• _TASK REQUIREMENTS_: Nothing in the records should differ when they are repeated. Restate them word for word.

(Items from a data source)

<<<<

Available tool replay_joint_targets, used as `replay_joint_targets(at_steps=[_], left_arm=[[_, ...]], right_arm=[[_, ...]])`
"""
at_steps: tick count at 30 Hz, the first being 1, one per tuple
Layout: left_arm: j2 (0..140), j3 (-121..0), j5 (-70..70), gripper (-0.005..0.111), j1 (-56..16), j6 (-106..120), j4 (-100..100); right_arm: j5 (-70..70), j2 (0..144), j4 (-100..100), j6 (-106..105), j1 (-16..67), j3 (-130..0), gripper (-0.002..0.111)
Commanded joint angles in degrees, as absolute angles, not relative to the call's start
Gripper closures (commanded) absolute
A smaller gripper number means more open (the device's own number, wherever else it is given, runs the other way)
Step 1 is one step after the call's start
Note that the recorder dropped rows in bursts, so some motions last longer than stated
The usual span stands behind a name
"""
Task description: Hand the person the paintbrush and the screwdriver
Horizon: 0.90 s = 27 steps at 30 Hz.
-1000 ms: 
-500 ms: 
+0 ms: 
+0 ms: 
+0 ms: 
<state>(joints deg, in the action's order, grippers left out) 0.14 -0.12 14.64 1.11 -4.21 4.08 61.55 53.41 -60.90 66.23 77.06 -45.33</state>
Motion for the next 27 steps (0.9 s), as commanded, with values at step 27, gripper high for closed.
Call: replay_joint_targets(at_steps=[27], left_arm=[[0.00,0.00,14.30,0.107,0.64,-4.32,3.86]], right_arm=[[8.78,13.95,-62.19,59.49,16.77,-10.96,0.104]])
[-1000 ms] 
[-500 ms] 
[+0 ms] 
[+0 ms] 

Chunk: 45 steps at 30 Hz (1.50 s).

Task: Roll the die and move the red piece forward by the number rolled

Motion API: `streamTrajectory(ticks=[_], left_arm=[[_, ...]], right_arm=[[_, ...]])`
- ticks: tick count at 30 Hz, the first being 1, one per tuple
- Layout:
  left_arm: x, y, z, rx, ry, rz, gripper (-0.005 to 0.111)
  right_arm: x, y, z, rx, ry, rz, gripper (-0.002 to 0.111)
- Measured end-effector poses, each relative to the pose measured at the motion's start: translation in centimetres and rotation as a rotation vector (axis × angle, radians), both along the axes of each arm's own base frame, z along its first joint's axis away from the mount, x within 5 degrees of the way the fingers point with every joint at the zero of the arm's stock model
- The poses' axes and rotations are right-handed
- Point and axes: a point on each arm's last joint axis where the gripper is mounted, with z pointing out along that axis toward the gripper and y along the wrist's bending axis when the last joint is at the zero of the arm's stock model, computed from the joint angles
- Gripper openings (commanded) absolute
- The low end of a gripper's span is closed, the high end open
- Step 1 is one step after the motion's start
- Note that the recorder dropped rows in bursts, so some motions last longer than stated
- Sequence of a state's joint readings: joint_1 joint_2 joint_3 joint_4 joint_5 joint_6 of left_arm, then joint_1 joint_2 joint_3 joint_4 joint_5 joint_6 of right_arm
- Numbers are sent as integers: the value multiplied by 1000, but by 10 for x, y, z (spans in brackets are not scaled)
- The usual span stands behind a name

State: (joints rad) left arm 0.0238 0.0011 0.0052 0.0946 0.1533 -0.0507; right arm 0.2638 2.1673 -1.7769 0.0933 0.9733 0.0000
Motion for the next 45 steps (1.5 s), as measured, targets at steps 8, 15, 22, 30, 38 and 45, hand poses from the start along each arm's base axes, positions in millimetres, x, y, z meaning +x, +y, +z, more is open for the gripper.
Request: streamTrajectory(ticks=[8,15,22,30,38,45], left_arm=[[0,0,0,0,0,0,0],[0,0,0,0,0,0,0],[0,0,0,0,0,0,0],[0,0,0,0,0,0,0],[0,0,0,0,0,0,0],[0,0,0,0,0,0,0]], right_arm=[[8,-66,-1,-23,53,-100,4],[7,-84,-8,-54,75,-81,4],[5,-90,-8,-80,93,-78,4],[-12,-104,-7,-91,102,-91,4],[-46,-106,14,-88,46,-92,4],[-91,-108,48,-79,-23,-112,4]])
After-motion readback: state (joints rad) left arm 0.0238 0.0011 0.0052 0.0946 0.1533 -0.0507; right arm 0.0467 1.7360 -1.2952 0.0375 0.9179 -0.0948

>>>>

• _TASK RESPONSE_:
Available tool replay_joint_targets, used as `replay_joint_targets(at_steps=[_], left_arm=[[_, ...]], right_arm=[[_, ...]])`
"""
at_steps: tick count at 30 Hz, the first being 1, one per tuple
Layout: left_arm: j2 (0..140), j3 (-121..0), j5 (-70..70), gripper (-0.005..0.111), j1 (-56..16), j6 (-106..120), j4 (-100..100); right_arm: j5 (-70..70), j2 (0..144), j4 (-100..100), j6 (-106..105), j1 (-16..67), j3 (-130..0), gripper (-0.002..0.111)
Commanded joint angles in degrees, as absolute angles, not relative to the call's start
Gripper closures (commanded) absolute
A smaller gripper number means more open (the device's own number, wherever else it is given, runs the other way)
Step 1 is one step after the call's start
Note that the recorder dropped rows in bursts, so some motions last longer than stated
The usual span stands behind a name
"""
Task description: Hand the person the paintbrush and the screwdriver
Horizon: 0.90 s = 27 steps at 30 Hz.
-1000 ms: 
-500 ms: 
+0 ms: 
+0 ms: 
+0 ms: 
<state>(joints deg, in the action's order, grippers left out) 0.14 -0.12 14.64 1.11 -4.21 4.08 61.55 53.41 -60.90 66.23 77.06 -45.33</state>
Motion for the next 27 steps (0.9 s), as commanded, with values at step 27, gripper high for closed.
Call: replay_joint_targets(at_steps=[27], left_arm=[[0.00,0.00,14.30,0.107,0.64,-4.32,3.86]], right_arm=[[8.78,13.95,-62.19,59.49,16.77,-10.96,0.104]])
[-1000 ms] 
[-500 ms] 
[+0 ms] 
[+0 ms] 

Chunk: 45 steps at 30 Hz (1.50 s).

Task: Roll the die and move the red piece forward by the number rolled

Motion API: `streamTrajectory(ticks=[_], left_arm=[[_, ...]], right_arm=[[_, ...]])`
- ticks: tick count at 30 Hz, the first being 1, one per tuple
- Layout:
  left_arm: x, y, z, rx, ry, rz, gripper (-0.005 to 0.111)
  right_arm: x, y, z, rx, ry, rz, gripper (-0.002 to 0.111)
- Measured end-effector poses, each relative to the pose measured at the motion's start: translation in centimetres and rotation as a rotation vector (axis × angle, radians), both along the axes of each arm's own base frame, z along its first joint's axis away from the mount, x within 5 degrees of the way the fingers point with every joint at the zero of the arm's stock model
- The poses' axes and rotations are right-handed
- Point and axes: a point on each arm's last joint axis where the gripper is mounted, with z pointing out along that axis toward the gripper and y along the wrist's bending axis when the last joint is at the zero of the arm's stock model, computed from the joint angles
- Gripper openings (commanded) absolute
- The low end of a gripper's span is closed, the high end open
- Step 1 is one step after the motion's start
- Note that the recorder dropped rows in bursts, so some motions last longer than stated
- Sequence of a state's joint readings: joint_1 joint_2 joint_3 joint_4 joint_5 joint_6 of left_arm, then joint_1 joint_2 joint_3 joint_4 joint_5 joint_6 of right_arm
- Numbers are sent as integers: the value multiplied by 1000, but by 10 for x, y, z (spans in brackets are not scaled)
- The usual span stands behind a name

State: (joints rad) left arm 0.0238 0.0011 0.0052 0.0946 0.1533 -0.0507; right arm 0.2638 2.1673 -1.7769 0.0933 0.9733 0.0000
Motion for the next 45 steps (1.5 s), as measured, targets at steps 8, 15, 22, 30, 38 and 45, hand poses from the start along each arm's base axes, positions in millimetres, x, y, z meaning +x, +y, +z, more is open for the gripper.
Request: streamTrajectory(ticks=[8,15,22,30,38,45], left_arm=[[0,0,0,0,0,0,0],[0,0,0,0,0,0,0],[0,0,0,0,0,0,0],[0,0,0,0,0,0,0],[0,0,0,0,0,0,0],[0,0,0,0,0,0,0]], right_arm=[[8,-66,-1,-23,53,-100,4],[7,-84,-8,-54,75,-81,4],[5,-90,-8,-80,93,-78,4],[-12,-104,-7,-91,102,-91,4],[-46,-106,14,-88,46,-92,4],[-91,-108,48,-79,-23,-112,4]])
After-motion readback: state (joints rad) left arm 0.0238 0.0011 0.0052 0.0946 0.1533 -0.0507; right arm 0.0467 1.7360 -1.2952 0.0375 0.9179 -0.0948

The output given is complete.